Is anyone else just not… feeling it lately?
I just want to relax. Do a good job at work. Adopt a kitten.
Nothing is really bothering me this week. Usually I can at least find it in me to complain about the skin walkers in my immediate environment but fuck it. People are out of touch and soulless and it’s none of my business.
I’ve been thinking a lot about (but not eating) birria tacos. And dipping Alaskan King crab in cheese. Instead, I’ve been drinking bone broth and consuming a lot of turmeric. Not sure if it’s in my head, but I think I feel better.
I bought tickets to FaerieCon, and appear to be getting back in touch with the part of me that’s a true geek, that does things like plays tabletop role playing games about vampires and writes short stories about televangelists. I went to a board game store yesterday in Lincoln Park and bought a puzzle of a dragon drinking tea.
The sun is out. I went on my roof and read The Book of Mormon for the first time in several months.
St. Paddy’s Day was unremarkable but not bad. Lots of nostalgia for my Texas days. Missing the University of Texas even knowing that the UT I hung out at isn’t the UT of the present day. There used to be a time when nobody online knew who I was. I was just that weird girl you worked with who tried to get you to read Nick Land. You wouldn’t know who Nick Land was until years later when he was a footnote in a New York Magazine article.
I used to hang out in Walmart parking lots and drink bad wine with Party City cashiers who had second lives as vampires, strippers, witches, singers, camgirls, whatever, before I got too allergic to wine. I used to take dance classes every day. I used to go to the movies a lot. I used to go to Half-Price Books so often the people who worked there knew my name, and always told me when they had new New Age stuff in stock. I used to take long drives to nowhere and listen to Coast to Coast AM and Ground Zero. I used to go to SXSW every year. I used to be friends with a lot of people in their 60s who believed they’d seen the other side, beyond the veil, or extraterrestrials. Now, I spend a lot of time online.

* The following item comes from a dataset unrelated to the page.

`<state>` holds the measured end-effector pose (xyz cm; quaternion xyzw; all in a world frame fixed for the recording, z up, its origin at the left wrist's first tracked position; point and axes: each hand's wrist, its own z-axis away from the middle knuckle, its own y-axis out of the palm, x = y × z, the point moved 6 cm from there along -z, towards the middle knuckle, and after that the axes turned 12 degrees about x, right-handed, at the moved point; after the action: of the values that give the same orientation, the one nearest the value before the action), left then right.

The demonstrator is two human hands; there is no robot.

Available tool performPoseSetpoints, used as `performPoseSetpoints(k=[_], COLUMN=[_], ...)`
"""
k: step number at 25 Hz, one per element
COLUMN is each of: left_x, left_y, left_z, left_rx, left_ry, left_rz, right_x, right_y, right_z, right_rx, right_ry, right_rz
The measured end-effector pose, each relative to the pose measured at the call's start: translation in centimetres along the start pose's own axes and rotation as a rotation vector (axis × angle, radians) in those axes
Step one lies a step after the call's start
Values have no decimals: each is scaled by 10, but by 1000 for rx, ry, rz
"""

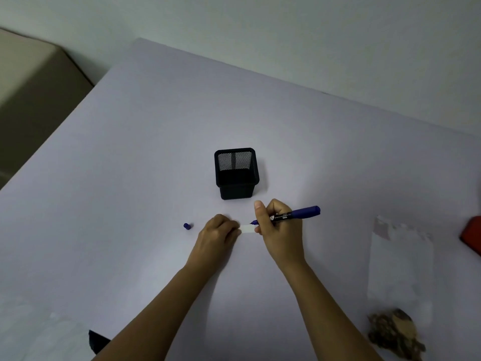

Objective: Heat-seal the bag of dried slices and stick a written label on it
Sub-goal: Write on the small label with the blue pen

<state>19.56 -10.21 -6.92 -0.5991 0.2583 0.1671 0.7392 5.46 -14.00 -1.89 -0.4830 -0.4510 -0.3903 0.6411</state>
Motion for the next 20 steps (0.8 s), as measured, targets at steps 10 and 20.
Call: performPoseSetpoints(k=[10, 20], left_x=[4, 1], left_y=[-10, -3], left_z=[-5, -7], left_rx=[83, 153], left_ry=[-206, -207], left_rz=[134, 98], right_x=[2, 6], right_y=[5, 9], right_z=[1, -1], right_rx=[0, 10], right_ry=[0, 0], right_rz=[-8, -15])
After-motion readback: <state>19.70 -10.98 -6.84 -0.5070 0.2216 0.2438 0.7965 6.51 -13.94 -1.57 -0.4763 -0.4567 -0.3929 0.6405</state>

I haven’t really posted that much this week, either. I don’t know. Just feels like there’s a flatness to everything but it’s not a bad thing. A period of transition. It’s spring. I think I like it.
Anyway, here’s what you came for… what’s been on my mind this week:
The role of the avatar. Last week, I had an interesting conversation with my friend Clinton Ignatov—who by the way, is one of the smartest people I know and well worth a follow, if you aren’t already—about one of the key differences between left wing and right wing digital communities.
For right wing digital communities, the avatar, be it a frog or statue or anime babe, is (usually, not always) a proxy. It’s not a representation of the self. It flags group alignment. On the left, the avatar is (usually, not always) a projection of the ideal self.
The furry tankie understands they are not literally a pink anthropomorphic wolf dressed as Stalin, but the image is an important extension of their identity. The anime av to the trans anarcho-communist poster says something about how they wish to be, what their inner world looks like. The right wing retvrner with the statue avi doesn’t wish to be the statue: the statue symbolizes the world they seek to create. Even the body builder av isn’t the poster: it says something about what they think the world should aspire towards.
On its face, this distinction feels trivial (or silly to point out). I think it says something important about the difference between how the two groups interact with technology, though. The Internet is the extension of the Self for the Left, at least in large swaths. (One possibility I entertain is that even if they’re not transhumanists, they’re in a sense, transhumanists.)
Whereas on the Right, the Internet is a tool.
Words are violence to leftists because for leftists, there is no space between the real world and the virtual. It’s one fluid movement.
Of course, this isn’t a hard or fast rule. It may not even be true. But it feels like there’s something there…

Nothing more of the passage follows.